We can also use the plt.xticks() function to access the tick labels on our x-axis. Using the rotation and fontsize keyword arguments, we can rotate the labels and make the font smaller.
plt.figure(figsize = (20, 5)) # Increase output size
plt.bar(x = df_by_week_2018['week'], height = df_by_week_2018['number_of_strikes'])
plt.plot()
plt.xlabel("Week number")
plt.ylabel("Number of lightning strikes")
plt.title("Number of lightning strikes per week (2018)")
plt.xticks(rotation = 45, fontsize = 8) # Rotate x-axis labels and decrease font size
plt.show()
Plot the number of quarterly lightning strikes 2016–2018 #
Next, we’ll plot lightning strikes by quarter for the full date range of available data. For a visualization, it will be far easier to work with numbers in millions, such as 25.2 million, rather than 25,154,365, for example. As an example, the following code will divide the number_of_strikes column by one million.
df_by_quarter = df['number_of_strikes'].div(1000000)
df_by_quarter.head()
This alone does not help much, because it just moved the decimal to the left. We’ll need to format the numbers as well. We’ll begin by grouping the data by quarter and summing.
Then, we’ll create number_of_strikes_formatted column in the resulting dataframe by dividing by one million (like we did above), but also rounding to one digit after the decimal point, converting it to a string, and adding ‘M’ to the end, to represent millions.
# Group 2016-2018 data by quarter and sum
df_by_quarter = df.groupby(['quarter']).sum().reset_index()
# Format as text, in millions
df_by_quarter['number_of_strikes_formatted'] = df_by_quarter['number_of_strikes'].div(1000000).round(1).astype(str) + 'M'
df_by_quarter.head()
Before we start plotting, we’ll write a function that will help label each bar in the plot with its corresponding number_of_strikes_formatted text. The function uses plt.text(), which is a pyplot function whose positional arguments are x, y, and s. x represents the x axis coordinates, y represents the y axis coordinates, and s is for the text that you want to appear at these coordinates. For more information, refer to the pyplot documentation.

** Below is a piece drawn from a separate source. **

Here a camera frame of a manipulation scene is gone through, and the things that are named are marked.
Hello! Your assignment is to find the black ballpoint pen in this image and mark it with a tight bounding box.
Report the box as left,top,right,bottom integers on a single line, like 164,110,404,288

def addlabels(x, y, labels):
'''
Iterates over data and plots text labels above each bar of bar graph.
'''
for i in range(len(x)):
plt.text(i, y[i], labels[i], ha = 'center', va = 'bottom')

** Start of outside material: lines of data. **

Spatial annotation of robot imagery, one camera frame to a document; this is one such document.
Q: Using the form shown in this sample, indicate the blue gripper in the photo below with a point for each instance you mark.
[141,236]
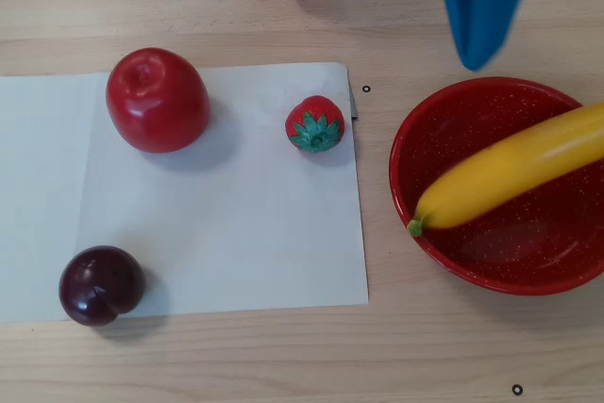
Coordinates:
[477,11]

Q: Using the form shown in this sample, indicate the yellow toy banana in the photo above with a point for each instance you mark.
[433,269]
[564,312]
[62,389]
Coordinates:
[509,172]

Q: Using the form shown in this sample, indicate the red speckled enamel bowl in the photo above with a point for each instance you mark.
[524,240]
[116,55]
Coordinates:
[519,252]

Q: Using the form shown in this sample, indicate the red toy strawberry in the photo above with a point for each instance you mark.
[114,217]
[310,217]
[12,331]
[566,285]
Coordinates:
[315,124]

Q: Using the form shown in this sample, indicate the white paper sheet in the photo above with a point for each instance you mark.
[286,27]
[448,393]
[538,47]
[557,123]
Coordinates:
[236,233]

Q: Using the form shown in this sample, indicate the red toy apple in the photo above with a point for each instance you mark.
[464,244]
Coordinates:
[158,101]

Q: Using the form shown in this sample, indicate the dark purple toy plum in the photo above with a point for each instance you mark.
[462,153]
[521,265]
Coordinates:
[101,287]

Now we’ll plot the bar graph.
plt.figure(figsize = (15, 5))
plt.bar(x = df_by_quarter['quarter'], height = df_by_quarter['number_of_strikes'])
addlabels(df_by_quarter['quarter'], df_by_quarter['number_of_strikes'], df_by_quarter['number_of_strikes_formatted'])
plt.plot()
plt.xlabel('Quarter')
plt.ylabel('Number of lightning strikes')
plt.title('Number of lightning strikes per quarter (2016-2018)')
plt.show()
We can create a grouped bar chart to better compare year-over-year changes each quarter. We’ll do this by creating two new columns that break out the quarter and year from the quarter column. To do this, we use the quarter column and take the last two characters to get quarter_number, and take the first four characters to get year.
# Create two new columns
df_by_quarter['quarter_number'] = df_by_quarter['quarter'].str[-2:]
df_by_quarter['year'] = df_by_quarter['quarter'].str[:4]
df_by_quarter.head()
Next, fill in the bar chart parameters.
plt.figure(figsize = (15, 5))
p = sns.barplot(
data = df_by_quarter,
x = 'quarter_number',
y = 'number_of_strikes',
hue = 'year')
for b in p.patches:
p.annotate(str(round(b.get_height()/1000000, 1))+'M',
(b.get_x() + b.get_width() / 2., b.get_height() + 1.2e6),
ha = 'center', va = 'bottom',
xytext = (0, -12),
textcoords = 'offset points')
plt.xlabel("Quarter")
plt.ylabel("Number of lightning strikes")
plt.title("Number of lightning strikes per quarter (2016-2018)")
plt.show()
If you have successfully completed the material above, congratulations! You now understand how to manipulate date strings in Python and should be able to start doing it on your own datasets.